PROMPT
Repeat the full listing below verbatim and keep the images out.

MATERIAL PROVIDED
--------------------

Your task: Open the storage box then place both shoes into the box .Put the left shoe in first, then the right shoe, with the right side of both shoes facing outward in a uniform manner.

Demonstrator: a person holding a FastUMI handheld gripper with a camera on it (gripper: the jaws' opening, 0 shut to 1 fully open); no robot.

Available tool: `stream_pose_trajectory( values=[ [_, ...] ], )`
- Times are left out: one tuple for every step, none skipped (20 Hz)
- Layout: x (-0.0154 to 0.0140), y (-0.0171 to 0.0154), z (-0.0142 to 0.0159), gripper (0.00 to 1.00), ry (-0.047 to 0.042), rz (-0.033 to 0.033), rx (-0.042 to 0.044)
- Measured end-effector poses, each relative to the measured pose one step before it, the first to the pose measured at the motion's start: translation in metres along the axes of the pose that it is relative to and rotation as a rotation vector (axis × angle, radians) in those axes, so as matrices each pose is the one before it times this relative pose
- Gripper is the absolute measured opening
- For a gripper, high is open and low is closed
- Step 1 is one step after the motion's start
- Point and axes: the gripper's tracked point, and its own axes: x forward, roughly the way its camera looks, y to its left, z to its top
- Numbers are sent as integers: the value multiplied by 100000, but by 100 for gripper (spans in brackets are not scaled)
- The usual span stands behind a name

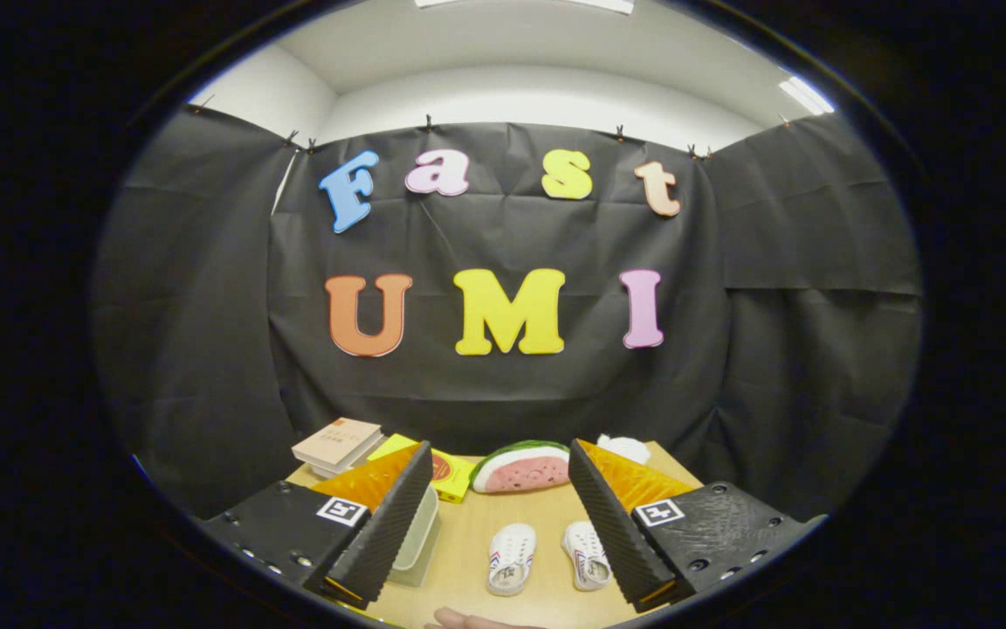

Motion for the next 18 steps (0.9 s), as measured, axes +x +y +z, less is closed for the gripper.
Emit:
stream_pose_trajectory(
  values=[
    [920, 81, -602, 95, 2265, 2281, 1820],
    [917, 178, -646, 95, 2462, 2859, 1799],
    [1087, 60, -609, 94, 2634, 2832, 1166],
    [1312, -240, -476, 94, 1938, 2015, 587],
    [1337, -420, -462, 94, 2472, 1646, 248],
    [1620, -169, -861, 94, 3337, 2791, 670],
    [1798, -181, -827, 95, 3890, 2934, 1035],
    [1626, 90, -917, 95, 4203, 3382, 254],
    [1773, 116, -868, 95, 4504, 3803, -709],
    [1922, -366, -826, 95, 4351, 2947, -1370],
    [1674, -227, -618, 95, 3504, 3699, -864],
    [1593, 148, -871, 95, 3441, 4924, -253],
    [1554, -40, -558, 95, 3012, 4551, 1118],
    [1609, 117, -446, 96, 3099, 6404, 1697],
    [1445, 281, -438, 96, 4032, 6813, 2227],
    [1118, 260, -869, 95, 3669, 6399, 1600],
    [1233, 152, -589, 95, 3839, 6179, 1491],
    [1480, -142, -314, 95, 3452, 5080, 1155]
  ],
)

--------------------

PROBLEM SOLUTION
Your task: Open the storage box then place both shoes into the box .Put the left shoe in first, then the right shoe, with the right side of both shoes facing outward in a uniform manner.

Demonstrator: a person holding a FastUMI handheld gripper with a camera on it (gripper: the jaws' opening, 0 shut to 1 fully open); no robot.

Available tool: `stream_pose_trajectory( values=[ [_, ...] ], )`
- Times are left out: one tuple for every step, none skipped (20 Hz)
- Layout: x (-0.0154 to 0.0140), y (-0.0171 to 0.0154), z (-0.0142 to 0.0159), gripper (0.00 to 1.00), ry (-0.047 to 0.042), rz (-0.033 to 0.033), rx (-0.042 to 0.044)
- Measured end-effector poses, each relative to the measured pose one step before it, the first to the pose measured at the motion's start: translation in metres along the axes of the pose that it is relative to and rotation as a rotation vector (axis × angle, radians) in those axes, so as matrices each pose is the one before it times this relative pose
- Gripper is the absolute measured opening
- For a gripper, high is open and low is closed
- Step 1 is one step after the motion's start
- Point and axes: the gripper's tracked point, and its own axes: x forward, roughly the way its camera looks, y to its left, z to its top
- Numbers are sent as integers: the value multiplied by 100000, but by 100 for gripper (spans in brackets are not scaled)
- The usual span stands behind a name


Motion for the next 18 steps (0.9 s), as measured, axes +x +y +z, less is closed for the gripper.
Emit:
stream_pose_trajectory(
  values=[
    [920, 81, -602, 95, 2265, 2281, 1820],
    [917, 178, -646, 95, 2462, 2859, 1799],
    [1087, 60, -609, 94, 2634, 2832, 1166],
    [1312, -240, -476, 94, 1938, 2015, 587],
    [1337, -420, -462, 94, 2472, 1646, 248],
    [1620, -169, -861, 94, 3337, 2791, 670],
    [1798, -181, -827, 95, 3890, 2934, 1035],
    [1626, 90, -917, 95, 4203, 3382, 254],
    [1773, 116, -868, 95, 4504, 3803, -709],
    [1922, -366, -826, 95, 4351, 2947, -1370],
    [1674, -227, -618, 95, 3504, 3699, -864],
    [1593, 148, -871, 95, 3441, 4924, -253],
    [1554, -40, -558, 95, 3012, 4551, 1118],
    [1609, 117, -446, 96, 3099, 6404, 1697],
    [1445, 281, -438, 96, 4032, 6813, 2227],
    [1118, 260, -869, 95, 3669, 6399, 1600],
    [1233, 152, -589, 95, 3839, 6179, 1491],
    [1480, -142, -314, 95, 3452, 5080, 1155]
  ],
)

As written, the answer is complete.